I have a serialization problem with a ConsumerRecord recover from a kafka topic in a DStream. To illustrate my problem, I create the following exemple. I create a ConsumerRecord with a json value, I put it inside a rdd. I do a collect in order to print result. I get a serialization error. here is the Exemple:
import org.apache.kafka.clients.consumer.ConsumerRecord
import org.apache.log4j.{Level, Logger}
import org.apache.spark.{SparkConf, SparkContext}
object Exemple {
def main(args: Array[String]): Unit = {
Logger.getLogger("org").setLevel(Level.ERROR)

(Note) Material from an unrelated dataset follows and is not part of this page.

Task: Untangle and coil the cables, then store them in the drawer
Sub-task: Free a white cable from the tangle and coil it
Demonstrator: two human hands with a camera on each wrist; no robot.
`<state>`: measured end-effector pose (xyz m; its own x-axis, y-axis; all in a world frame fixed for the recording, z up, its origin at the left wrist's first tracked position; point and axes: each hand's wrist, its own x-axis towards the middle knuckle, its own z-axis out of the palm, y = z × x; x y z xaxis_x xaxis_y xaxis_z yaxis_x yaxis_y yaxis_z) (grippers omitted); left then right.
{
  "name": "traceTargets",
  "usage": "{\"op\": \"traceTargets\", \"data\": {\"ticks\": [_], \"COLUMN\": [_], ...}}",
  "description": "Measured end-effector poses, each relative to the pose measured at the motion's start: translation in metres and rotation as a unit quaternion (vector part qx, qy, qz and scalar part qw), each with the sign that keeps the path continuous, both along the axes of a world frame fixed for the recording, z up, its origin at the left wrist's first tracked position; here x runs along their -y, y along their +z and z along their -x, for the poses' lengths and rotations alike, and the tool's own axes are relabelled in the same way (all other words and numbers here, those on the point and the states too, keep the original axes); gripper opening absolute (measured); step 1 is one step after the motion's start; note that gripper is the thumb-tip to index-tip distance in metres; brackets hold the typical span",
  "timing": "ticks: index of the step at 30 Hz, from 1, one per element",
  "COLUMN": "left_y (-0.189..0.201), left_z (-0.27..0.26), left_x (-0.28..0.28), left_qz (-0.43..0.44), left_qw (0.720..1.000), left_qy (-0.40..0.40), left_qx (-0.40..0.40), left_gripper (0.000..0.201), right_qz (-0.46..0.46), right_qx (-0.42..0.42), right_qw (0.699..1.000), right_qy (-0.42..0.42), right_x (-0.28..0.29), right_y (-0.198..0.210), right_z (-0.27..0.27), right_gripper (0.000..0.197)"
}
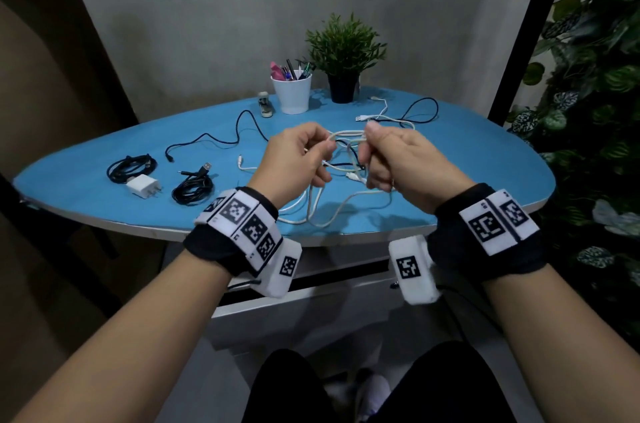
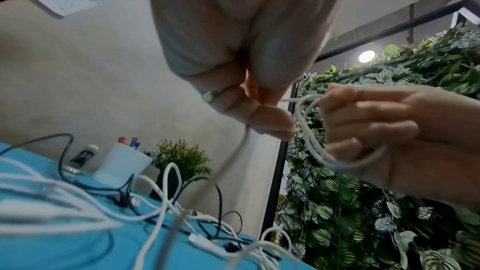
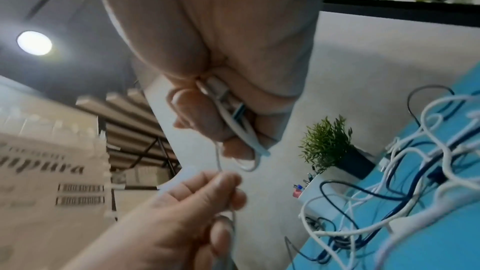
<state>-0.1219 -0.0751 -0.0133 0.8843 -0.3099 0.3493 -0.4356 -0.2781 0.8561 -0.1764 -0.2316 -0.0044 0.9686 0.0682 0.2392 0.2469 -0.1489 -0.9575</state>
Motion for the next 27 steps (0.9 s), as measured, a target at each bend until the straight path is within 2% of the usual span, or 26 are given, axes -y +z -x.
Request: {"op": "traceTargets", "data": {"ticks": [3, 8, 11, 13, 16, 18, 20, 23, 25, 27], "left_y": [-0.012, -0.028, -0.038, -0.043, -0.043, -0.037, -0.029, -0.014, -0.005, 0.002], "left_z": [0.005, 0.012, 0.022, 0.029, 0.036, 0.039, 0.041, 0.038, 0.035, 0.031], "left_x": [0.008, 0.016, 0.018, 0.018, 0.018, 0.016, 0.012, 0.006, 0.004, 0.004], "left_qz": [-0.030, -0.123, -0.173, -0.176, -0.130, -0.085, -0.047, -0.040, -0.018, 0.018], "left_qw": [0.999, 0.986, 0.972, 0.963, 0.953, 0.947, 0.952, 0.984, 0.994, 0.996], "left_qy": [-0.022, -0.073, -0.118, -0.157, -0.207, -0.223, -0.217, -0.149, -0.106, -0.080], "left_qx": [-0.032, -0.088, -0.106, -0.129, -0.182, -0.215, -0.210, -0.087, -0.016, 0.023], "left_gripper": [0.011, 0.016, 0.015, 0.015, 0.017, 0.018, 0.018, 0.017, 0.016, 0.016], "right_qz": [-0.112, -0.279, -0.331, -0.323, -0.234, -0.111, 0.019, 0.194, 0.244, 0.262], "right_qx": [-0.002, -0.004, 0.027, 0.038, 0.057, 0.083, 0.105, 0.114, 0.101, 0.084], "right_qw": [0.994, 0.960, 0.943, 0.944, 0.967, 0.985, 0.987, 0.963, 0.956, 0.953], "right_qy": [-0.007, -0.003, -0.029, -0.053, -0.084, -0.103, -0.124, -0.146, -0.132, -0.126], "right_x": [0.004, 0.008, 0.013, 0.014, 0.014, 0.014, 0.014, 0.015, 0.012, 0.011], "right_y": [0.007, 0.016, 0.017, 0.016, 0.010, 0.006, 0.003, 0.000, 0.001, 0.004], "right_z": [0.000, -0.001, -0.004, -0.006, -0.007, -0.006, -0.005, -0.004, -0.003, 0.000], "right_gripper": [0.043, 0.038, 0.035, 0.031, 0.027, 0.025, 0.021, 0.021, 0.023, 0.025]}}
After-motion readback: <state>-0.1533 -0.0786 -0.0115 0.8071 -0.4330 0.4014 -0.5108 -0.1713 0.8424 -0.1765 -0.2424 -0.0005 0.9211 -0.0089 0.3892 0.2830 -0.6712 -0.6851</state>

Logger.getLogger("akka").setLevel(Level.ERROR)
val conf = new SparkConf().setMaster("local[*]").setAppName("Exemple")
val sc = new SparkContext(conf)
val consumerRecord: ConsumerRecord[String, String] = new ConsumerRecord("",1,2l,"myTopic","""{"id":1}""")
val rdd = sc.parallelize(List(consumerRecord))
val valueRDD = rdd.map(cr => cr.value)
valueRDD.collect.foreach(println) // this line throws error
}
}
I get the following error:
Using Spark's default log4j profile: org/apache/spark/log4j-defaults.properties
[Stage 0:> (0 + 0) / 4]18/03/02 00:58:55 ERROR Utils: Exception encountered
java.io.NotSerializableException: org.apache.kafka.clients.consumer.ConsumerRecord
at java.io.ObjectOutputStream.writeObject0(ObjectOutputStream.java:1184)
at java.io.ObjectOutputStream.writeArray(ObjectOutputStream.java:1378)
at java.io.ObjectOutputStream.writeObject0(ObjectOutputStream.java:1174)
at java.io.ObjectOutputStream.defaultWriteFields(ObjectOutputStream.java:1548)
at java.io.ObjectOutputStream.writeSerialData(ObjectOutputStream.java:1509)
at java.io.ObjectOutputStream.writeOrdinaryObject(ObjectOutputStream.java:1432)
at java.io.ObjectOutputStream.writeObject0(ObjectOutputStream.java:1178)
at java.io.ObjectOutputStream.defaultWriteFields(ObjectOutputStream.java:1548)
at java.io.ObjectOutputStream.defaultWriteObject(ObjectOutputStream.java:441)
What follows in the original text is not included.